PROBLEM DETAILS:
The response must consist of the complete listing below, reproduced without alteration.

SUPPLIED MATERIAL:
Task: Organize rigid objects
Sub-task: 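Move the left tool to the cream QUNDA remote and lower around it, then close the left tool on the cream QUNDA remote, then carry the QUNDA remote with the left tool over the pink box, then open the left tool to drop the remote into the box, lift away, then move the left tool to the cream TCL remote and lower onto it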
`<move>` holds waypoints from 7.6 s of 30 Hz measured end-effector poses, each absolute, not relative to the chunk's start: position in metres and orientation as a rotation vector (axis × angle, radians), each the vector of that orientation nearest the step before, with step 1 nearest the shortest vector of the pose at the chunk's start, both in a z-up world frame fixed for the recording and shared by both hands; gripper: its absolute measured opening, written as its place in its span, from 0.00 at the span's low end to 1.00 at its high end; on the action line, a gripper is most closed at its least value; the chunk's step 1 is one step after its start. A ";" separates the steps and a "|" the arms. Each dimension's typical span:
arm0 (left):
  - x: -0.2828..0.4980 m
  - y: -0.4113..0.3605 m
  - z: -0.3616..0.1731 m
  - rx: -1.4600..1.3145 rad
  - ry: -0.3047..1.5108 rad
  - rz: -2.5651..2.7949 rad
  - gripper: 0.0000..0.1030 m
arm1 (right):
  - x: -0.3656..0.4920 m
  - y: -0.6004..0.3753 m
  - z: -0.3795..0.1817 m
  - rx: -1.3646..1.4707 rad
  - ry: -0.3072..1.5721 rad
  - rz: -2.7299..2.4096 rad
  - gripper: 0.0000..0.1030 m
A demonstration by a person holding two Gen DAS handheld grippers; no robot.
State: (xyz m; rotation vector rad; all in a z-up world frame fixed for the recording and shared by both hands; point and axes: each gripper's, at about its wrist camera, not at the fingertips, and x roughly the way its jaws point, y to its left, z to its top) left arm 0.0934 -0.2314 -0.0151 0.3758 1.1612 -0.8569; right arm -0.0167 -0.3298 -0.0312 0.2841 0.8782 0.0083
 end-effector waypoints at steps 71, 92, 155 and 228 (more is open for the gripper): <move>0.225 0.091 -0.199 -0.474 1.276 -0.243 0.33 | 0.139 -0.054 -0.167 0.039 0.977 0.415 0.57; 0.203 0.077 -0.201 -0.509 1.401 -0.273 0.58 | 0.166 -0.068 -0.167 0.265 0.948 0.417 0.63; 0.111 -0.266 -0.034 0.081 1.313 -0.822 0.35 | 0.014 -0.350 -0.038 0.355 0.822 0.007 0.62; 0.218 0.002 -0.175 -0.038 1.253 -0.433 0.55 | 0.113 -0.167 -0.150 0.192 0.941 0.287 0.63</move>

SOLUTION FOR THIS PROBLEM:
Task: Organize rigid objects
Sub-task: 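Move the left tool to the cream QUNDA remote and lower around it, then close the left tool on the cream QUNDA remote, then carry the QUNDA remote with the left tool over the pink box, then open the left tool to drop the remote into the box, lift away, then move the left tool to the cream TCL remote and lower onto it
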`<move>` holds waypoints from 7.6 s of 30 Hz measured end-effector poses, each absolute, not relative to the chunk's start: position in metres and orientation as a rotation vector (axis × angle, radians), each the vector of that orientation nearest the step before, with step 1 nearest the shortest vector of the pose at the chunk's start, both in a z-up world frame fixed for the recording and shared by both hands; gripper: its absolute measured opening, written as its place in its span, from 0.00 at the span's low end to 1.00 at its high end; on the action line, a gripper is most closed at its least value; the chunk's step 1 is one step after its start. A ";" separates the steps and a "|" the arms. Each dimension's typical span:
arm0 (left):
  - x: -0.2828..0.4980 m
  - y: -0.4113..0.3605 m
  - z: -0.3616..0.1731 m
  - rx: -1.4600..1.3145 rad
  - ry: -0.3047..1.5108 rad
  - rz: -2.5651..2.7949 rad
  - gripper: 0.0000..0.1030 m
arm1 (right):
  - x: -0.3656..0.4920 m
  - y: -0.6004..0.3753 m
  - z: -0.3795..0.1817 m
  - rx: -1.3646..1.4707 rad
  - ry: -0.3072..1.5721 rad
  - rz: -2.7299..2.4096 rad
  - gripper: 0.0000..0.1030 m
A demonstration by a person holding two Gen DAS handheld grippers; no robot.
State: (xyz m; rotation vector rad; all in a z-up world frame fixed for the recording and shared by both hands; point and axes: each gripper's, at about its wrist camera, not at the fingertips, and x roughly the way its jaws point, y to its left, z to its top) left arm 0.0934 -0.2314 -0.0151 0.3758 1.1612 -0.8569; right arm -0.0167 -0.3298 -0.0312 0.2841 0.8782 0.0083
 end-effector waypoints at steps 71, 92, 155 and 228 (more is open for the gripper): <move>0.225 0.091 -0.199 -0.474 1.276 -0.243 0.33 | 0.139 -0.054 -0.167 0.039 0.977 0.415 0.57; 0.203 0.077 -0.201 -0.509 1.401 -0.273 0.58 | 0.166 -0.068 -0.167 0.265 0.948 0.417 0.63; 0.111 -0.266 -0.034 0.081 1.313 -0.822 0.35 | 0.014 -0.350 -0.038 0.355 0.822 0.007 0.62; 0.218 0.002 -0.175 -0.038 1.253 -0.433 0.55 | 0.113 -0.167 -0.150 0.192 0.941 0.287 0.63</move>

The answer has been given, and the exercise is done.